Hands-on exercise, step 3: aggregating the data#

Aggregating the weather data#

There exist tools in R and Python which aggregate gridded data according to a shapefile. In particular, xagg in Python and stagg in R handle partial grid-cell overlapping and arbitrary weighting grid, and we recommend that it be used irrespective of the language being used elsewhere.

Setting up the environment#

The approach uses xarray for gridded data, geopandas to work with shapefiles, and xagg to aggregate gridded data onto shapefiles.

Install xagg according to the instructions from GitHub.

You will need to download a shapefile for the US counties. We use one from the ESRI community website: https://community.esri.com/ccqpr47374/attachments/ccqpr47374/enterprise-portal/4124/1/UScounties.zip

Save its contents to a folder geo_data in the data directory. The following code should be run from the data directory.

Begin your code as follows:

import xarray as xr
import geopandas as gpd
import xagg as xa
import numpy as np

The approach uses raster to work with gridded data, tigris to work with shapefiles, and stagg to aggregate gridded data onto shapefiles.

Install stagg according to the instructions from GitHub.

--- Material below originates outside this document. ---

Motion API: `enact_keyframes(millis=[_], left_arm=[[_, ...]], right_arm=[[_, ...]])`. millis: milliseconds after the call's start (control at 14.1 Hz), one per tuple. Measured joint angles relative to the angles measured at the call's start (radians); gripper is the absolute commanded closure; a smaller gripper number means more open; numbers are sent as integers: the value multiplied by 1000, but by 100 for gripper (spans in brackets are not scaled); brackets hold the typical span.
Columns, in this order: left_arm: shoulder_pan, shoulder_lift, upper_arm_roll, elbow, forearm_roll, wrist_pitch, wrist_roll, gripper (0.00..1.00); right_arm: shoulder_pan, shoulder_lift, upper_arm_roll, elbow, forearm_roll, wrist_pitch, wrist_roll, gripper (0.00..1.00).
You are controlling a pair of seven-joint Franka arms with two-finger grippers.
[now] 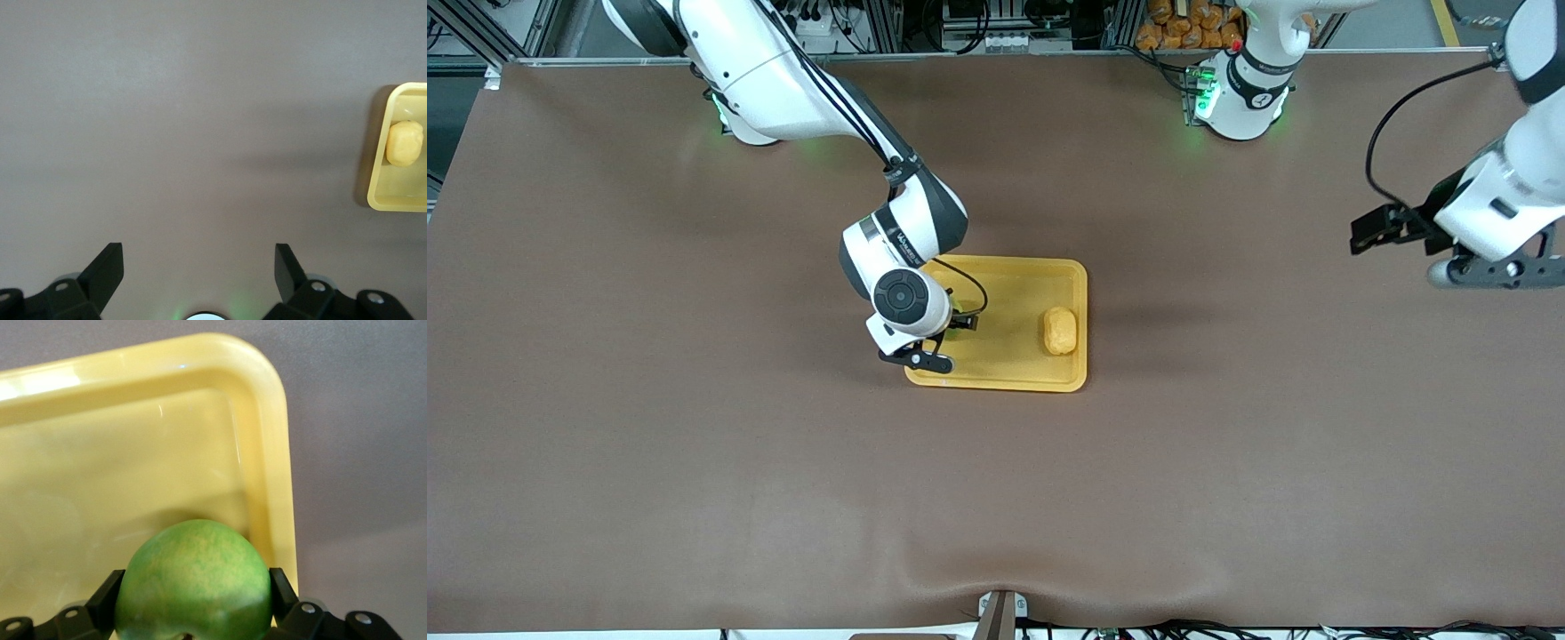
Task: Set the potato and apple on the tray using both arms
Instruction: 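Lower the apple onto the tray and open the right gripper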
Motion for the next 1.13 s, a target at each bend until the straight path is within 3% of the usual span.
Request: enact_keyframes(millis=[71, 142, 213, 921, 1134], left_arm=[[-2, -9, -1, 5, 0, 0, 2, 0], [-4, -14, -3, 13, 0, 0, 2, 0], [-8, -14, -4, 22, 0, 0, 2, 0], [-12, -14, -35, 78, -1, -112, 25, 0], [-11, -14, -34, 80, 0, -107, 25, 0]], right_arm=[[1, 0, 0, -1, 0, 1, 5, 61], [3, 2, 0, -1, 0, 1, 9, 27], [5, 3, 0, -1, 0, 2, 14, 0], [9, 4, -14, 41, 0, 0, 33, 0], [1, -13, -27, 89, -1, -84, 33, 0]])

Begin your code as follows:

library(stagg)
library(raster)
library(tigris)
library(dplyr)

Now, load the data from the previous steps and the county shapefile:

# Load temperature data using xarray
ds_tas = xr.open_dataset(
    '../data/climate_data/tas_day_BEST_historical_station_19800101-19891231.nc')

# Load population data using xarray 
ds_pop = xr.open_dataset('../data/pcount/usap90ag.nc')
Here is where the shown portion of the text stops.